The UK Ministry of Defence (MoD) issued a notice to industry on 25 September 2024 outlining specifications for a new long-range weapon system.
Known as Project Brakestop, the forthcoming industrial competition will provide the British Armed Forces with a one-way effector to be launched from a mobile ground-based platform.
The target cost per unit must be no higher than £400,000, excluding VAT and the launcher system. Subject to potential future contract, manufacturing shall be scalable to meet operational requirements at a minimum of 20 units per month, with the ability to scale up.
MoD requirements
The new effector is anticipated to reach a range greater than 500km. This exceeds the Anglo-French air-launched Storm Shadow cruise missile, which travels up to 250km; the American-made Harpoon anti-ship cruise missile, at 240km; and the local air defence CAMM missile, at 25km—all of which feature in the British arsenal.
The MoD request that the weapon be resilient in harsh physical environments, day and night. The effector must have a low multispectral signature, be resilient in a complex electromagnetic environment, including within a GNSS-denied and degraded environment, and be resistant against targeted electronic warfare attacks and spoofing.
Furthermore, the weapon will weigh between 200 and 300kg (class payload mark 82 for reference) and travel 600km per hour.
The concept can operate at any trajectory (ballistic or low-level cruise) and could use a missile, a drone, or another technology to deliver the effect, day or night, following a pre-programmed route.
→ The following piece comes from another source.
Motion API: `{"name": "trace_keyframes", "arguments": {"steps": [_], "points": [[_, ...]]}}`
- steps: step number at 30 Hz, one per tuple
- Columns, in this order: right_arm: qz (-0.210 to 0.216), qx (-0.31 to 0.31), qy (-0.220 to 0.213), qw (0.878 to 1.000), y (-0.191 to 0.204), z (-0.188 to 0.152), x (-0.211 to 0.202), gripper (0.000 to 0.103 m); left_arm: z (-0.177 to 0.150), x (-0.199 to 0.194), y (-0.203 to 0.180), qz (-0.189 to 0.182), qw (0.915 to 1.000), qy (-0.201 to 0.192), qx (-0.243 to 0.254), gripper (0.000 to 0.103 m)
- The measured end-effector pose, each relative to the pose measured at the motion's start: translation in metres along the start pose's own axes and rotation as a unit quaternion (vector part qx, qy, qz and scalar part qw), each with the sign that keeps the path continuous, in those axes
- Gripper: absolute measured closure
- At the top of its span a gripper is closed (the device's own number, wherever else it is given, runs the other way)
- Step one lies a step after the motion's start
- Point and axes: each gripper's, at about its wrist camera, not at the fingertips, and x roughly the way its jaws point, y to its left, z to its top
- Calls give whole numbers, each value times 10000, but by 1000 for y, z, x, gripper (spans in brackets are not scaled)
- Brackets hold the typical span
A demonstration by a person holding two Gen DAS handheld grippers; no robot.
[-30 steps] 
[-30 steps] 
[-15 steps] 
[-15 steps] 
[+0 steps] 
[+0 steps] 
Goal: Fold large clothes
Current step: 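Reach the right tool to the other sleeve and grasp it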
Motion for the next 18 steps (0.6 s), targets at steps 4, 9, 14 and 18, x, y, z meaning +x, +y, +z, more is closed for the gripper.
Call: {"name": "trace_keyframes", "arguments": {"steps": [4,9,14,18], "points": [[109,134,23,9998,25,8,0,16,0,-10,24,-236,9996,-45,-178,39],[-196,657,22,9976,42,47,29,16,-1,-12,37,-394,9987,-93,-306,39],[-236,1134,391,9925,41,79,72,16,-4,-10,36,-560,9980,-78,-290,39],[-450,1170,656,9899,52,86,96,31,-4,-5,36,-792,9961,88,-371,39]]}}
If low level cruise, it must be able to navigate in a GNSS denied environment and have some form of end stage guidance as required, to an accuracy of CEP (0.5) of 30 metres.
Sovereignty is key
Learning from Ukraine, the British government emphasised that the design of its new effector must be free from external government trade and usage restrictions.
In the past month, Ukraine has repeatedly called on the US to approve the use of long-range weapons against targets inside Russia. It is important to eliminate such targets – acting as airbases and launching sites – as they enable invading Russian forces to wage a destructive campaign against Ukraine’s civil and military infrastructure.
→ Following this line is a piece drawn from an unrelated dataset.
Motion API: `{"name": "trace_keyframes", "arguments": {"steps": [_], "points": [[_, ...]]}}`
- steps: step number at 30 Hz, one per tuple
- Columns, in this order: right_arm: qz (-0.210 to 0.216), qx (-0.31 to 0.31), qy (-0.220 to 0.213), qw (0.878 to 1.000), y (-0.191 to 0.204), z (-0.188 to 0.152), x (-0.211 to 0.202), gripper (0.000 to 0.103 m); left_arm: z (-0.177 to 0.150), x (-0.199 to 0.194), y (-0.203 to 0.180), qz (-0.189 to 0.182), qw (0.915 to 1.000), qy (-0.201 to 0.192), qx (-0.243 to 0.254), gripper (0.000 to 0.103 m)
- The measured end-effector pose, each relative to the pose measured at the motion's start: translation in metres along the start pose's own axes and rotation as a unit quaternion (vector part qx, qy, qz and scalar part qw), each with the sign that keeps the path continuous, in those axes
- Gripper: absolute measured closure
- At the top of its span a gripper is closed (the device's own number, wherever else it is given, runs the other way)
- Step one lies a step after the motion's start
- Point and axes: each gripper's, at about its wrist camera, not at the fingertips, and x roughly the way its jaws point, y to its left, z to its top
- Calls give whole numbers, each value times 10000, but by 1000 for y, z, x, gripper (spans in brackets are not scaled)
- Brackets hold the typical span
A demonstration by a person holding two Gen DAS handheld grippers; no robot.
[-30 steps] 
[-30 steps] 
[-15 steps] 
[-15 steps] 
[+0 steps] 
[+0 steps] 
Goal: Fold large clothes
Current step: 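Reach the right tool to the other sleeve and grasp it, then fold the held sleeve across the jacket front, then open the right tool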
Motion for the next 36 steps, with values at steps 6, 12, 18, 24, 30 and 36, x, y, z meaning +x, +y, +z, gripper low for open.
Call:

Just yesterday (29 September), a Russian salvo “hit ordinary residential buildings, ordinary city facilities,” confirmed Ukraine’s President, Volodymyr Zelenskyy.
American components power the weapon systems in Ukrainian hands, so their unrestricted use hinges on US approval. Nevertheless, this has not stopped other Western backers, such as Britain, France, and Italy, from offering their approval for the use of their long-range weapons inside Russia.
In response to this ongoing debate, the Ukrainian industry is said to have developed an indigenous long-range weapon system that meets several of the British requirements for Project Brakestop, including a range of up to 600km.
This domestically produced missile-drone hybrid is known as the ‘Palianytsia’. In early September, Lithuania announced that it would invest €10m in Ukraine’s long-range weapon.